--- INPUT DATA Enclosed Below ---
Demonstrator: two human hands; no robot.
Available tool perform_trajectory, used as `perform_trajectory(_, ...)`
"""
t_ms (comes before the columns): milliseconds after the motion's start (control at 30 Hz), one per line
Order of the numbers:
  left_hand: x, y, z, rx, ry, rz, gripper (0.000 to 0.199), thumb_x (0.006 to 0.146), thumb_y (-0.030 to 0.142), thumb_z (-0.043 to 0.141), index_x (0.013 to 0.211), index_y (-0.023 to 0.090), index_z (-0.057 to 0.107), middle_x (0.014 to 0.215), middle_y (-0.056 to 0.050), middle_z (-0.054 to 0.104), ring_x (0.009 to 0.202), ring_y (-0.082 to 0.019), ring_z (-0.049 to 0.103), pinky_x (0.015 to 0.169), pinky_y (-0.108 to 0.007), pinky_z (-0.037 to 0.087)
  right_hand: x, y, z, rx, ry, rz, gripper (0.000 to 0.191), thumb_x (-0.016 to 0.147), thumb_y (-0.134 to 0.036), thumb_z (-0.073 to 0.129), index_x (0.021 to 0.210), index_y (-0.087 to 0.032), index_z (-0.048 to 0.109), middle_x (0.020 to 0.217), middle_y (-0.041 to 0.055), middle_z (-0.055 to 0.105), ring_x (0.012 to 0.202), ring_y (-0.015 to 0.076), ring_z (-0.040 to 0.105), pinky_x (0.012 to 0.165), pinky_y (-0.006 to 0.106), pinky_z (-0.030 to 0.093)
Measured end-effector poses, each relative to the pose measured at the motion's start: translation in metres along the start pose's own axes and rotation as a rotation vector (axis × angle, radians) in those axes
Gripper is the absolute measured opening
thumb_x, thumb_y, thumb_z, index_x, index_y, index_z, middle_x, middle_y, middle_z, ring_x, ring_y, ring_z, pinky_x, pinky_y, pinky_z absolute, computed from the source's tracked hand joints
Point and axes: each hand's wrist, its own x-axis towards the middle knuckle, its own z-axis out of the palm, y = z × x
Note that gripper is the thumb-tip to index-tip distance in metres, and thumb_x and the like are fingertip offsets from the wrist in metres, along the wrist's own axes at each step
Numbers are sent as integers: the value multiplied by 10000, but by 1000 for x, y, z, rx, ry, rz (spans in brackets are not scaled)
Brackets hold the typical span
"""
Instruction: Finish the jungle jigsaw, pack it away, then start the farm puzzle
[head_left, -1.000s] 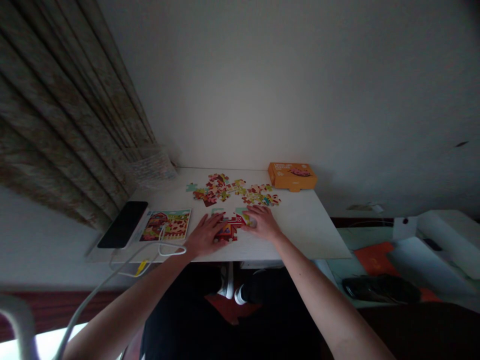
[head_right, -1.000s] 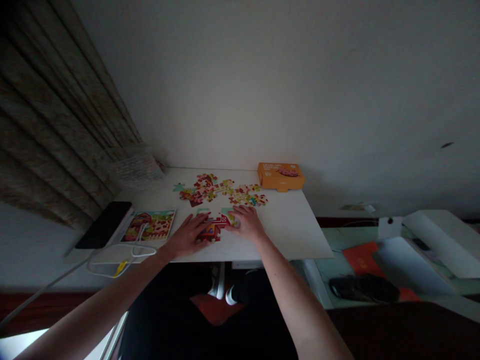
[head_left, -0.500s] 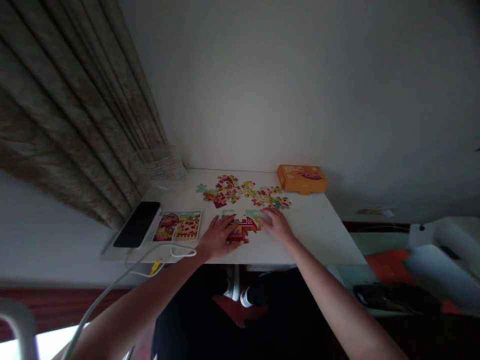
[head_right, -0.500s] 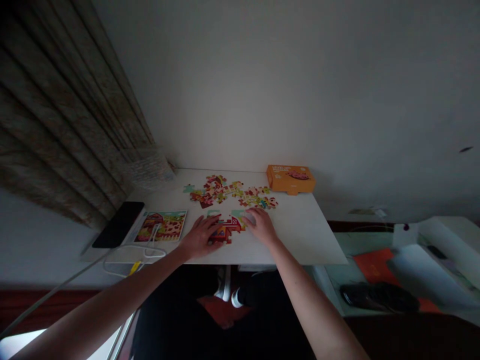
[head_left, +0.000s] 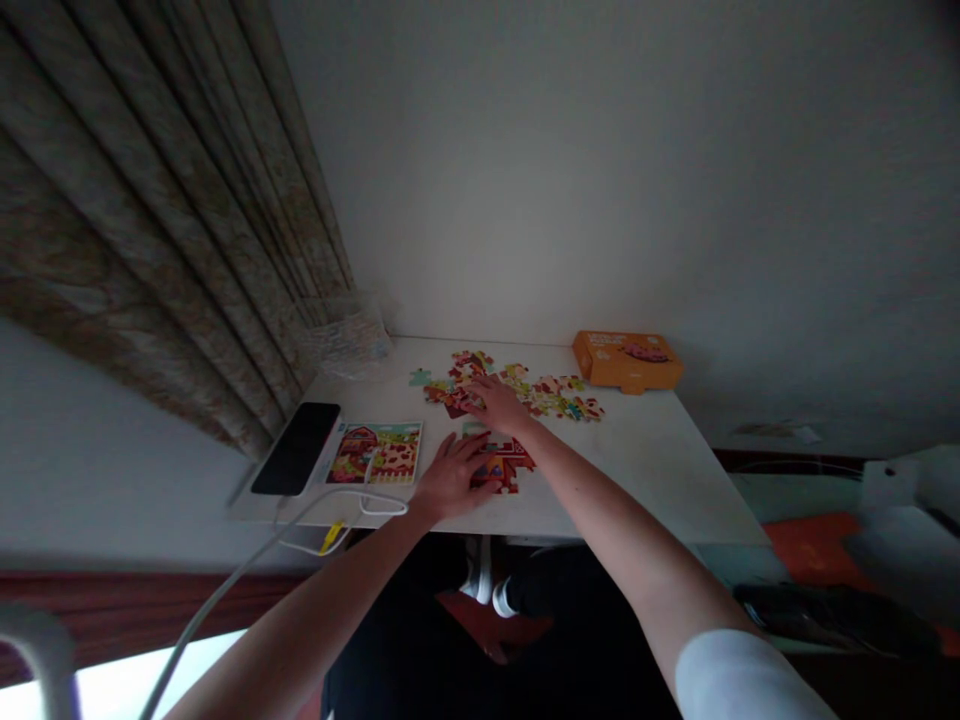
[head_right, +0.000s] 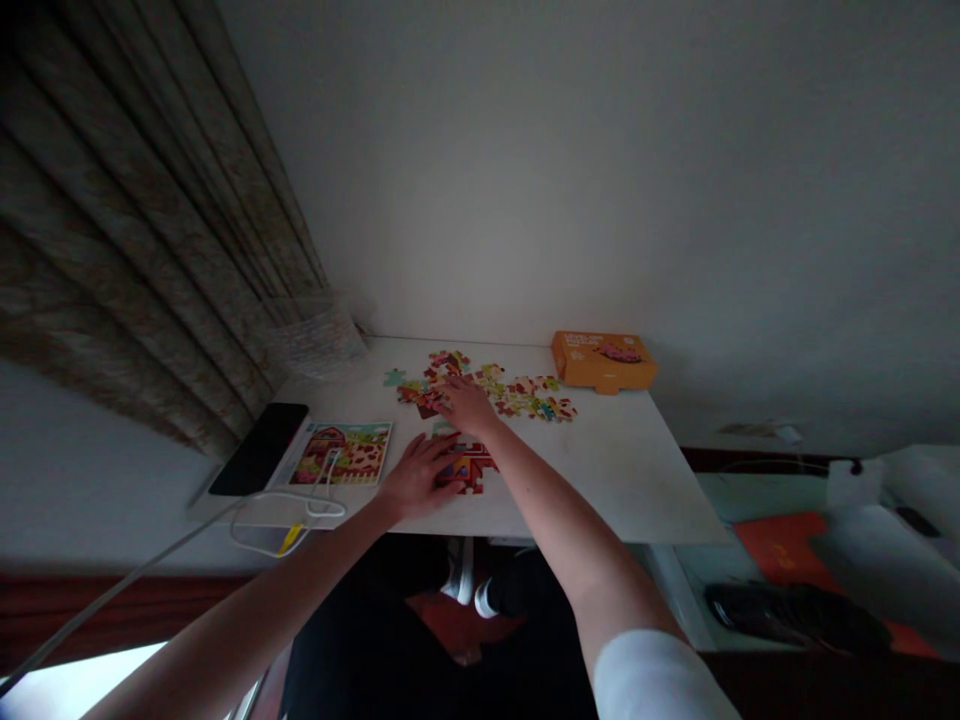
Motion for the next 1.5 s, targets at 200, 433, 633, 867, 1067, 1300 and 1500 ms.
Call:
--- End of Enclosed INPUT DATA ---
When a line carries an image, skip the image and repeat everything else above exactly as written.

- **YOUR RESPONSE**
Demonstrator: two human hands; no robot.
Available tool perform_trajectory, used as `perform_trajectory(_, ...)`
"""
t_ms (comes before the columns): milliseconds after the motion's start (control at 30 Hz), one per line
Order of the numbers:
  left_hand: x, y, z, rx, ry, rz, gripper (0.000 to 0.199), thumb_x (0.006 to 0.146), thumb_y (-0.030 to 0.142), thumb_z (-0.043 to 0.141), index_x (0.013 to 0.211), index_y (-0.023 to 0.090), index_z (-0.057 to 0.107), middle_x (0.014 to 0.215), middle_y (-0.056 to 0.050), middle_z (-0.054 to 0.104), ring_x (0.009 to 0.202), ring_y (-0.082 to 0.019), ring_z (-0.049 to 0.103), pinky_x (0.015 to 0.169), pinky_y (-0.108 to 0.007), pinky_z (-0.037 to 0.087)
  right_hand: x, y, z, rx, ry, rz, gripper (0.000 to 0.191), thumb_x (-0.016 to 0.147), thumb_y (-0.134 to 0.036), thumb_z (-0.073 to 0.129), index_x (0.021 to 0.210), index_y (-0.087 to 0.032), index_z (-0.048 to 0.109), middle_x (0.020 to 0.217), middle_y (-0.041 to 0.055), middle_z (-0.055 to 0.105), ring_x (0.012 to 0.202), ring_y (-0.015 to 0.076), ring_z (-0.040 to 0.105), pinky_x (0.012 to 0.165), pinky_y (-0.006 to 0.106), pinky_z (-0.030 to 0.093)
Measured end-effector poses, each relative to the pose measured at the motion's start: translation in metres along the start pose's own axes and rotation as a rotation vector (axis × angle, radians) in those axes
Gripper is the absolute measured opening
thumb_x, thumb_y, thumb_z, index_x, index_y, index_z, middle_x, middle_y, middle_z, ring_x, ring_y, ring_z, pinky_x, pinky_y, pinky_z absolute, computed from the source's tracked hand joints
Point and axes: each hand's wrist, its own x-axis towards the middle knuckle, its own z-axis out of the palm, y = z × x
Note that gripper is the thumb-tip to index-tip distance in metres, and thumb_x and the like are fingertip offsets from the wrist in metres, along the wrist's own axes at each step
Numbers are sent as integers: the value multiplied by 10000, but by 1000 for x, y, z, rx, ry, rz (spans in brackets are not scaled)
Brackets hold the typical span
"""
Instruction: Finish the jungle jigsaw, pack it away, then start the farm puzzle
[head_left, -1.000s] 
[head_right, -1.000s] 
[head_left, -0.500s] 
[head_right, -0.500s] 
[head_left, +0.000s] 
[head_right, +0.000s] 
Motion for the next 1.5 s, targets at 200, 433, 633, 867, 1067, 1300 and 1500 ms.
Call:

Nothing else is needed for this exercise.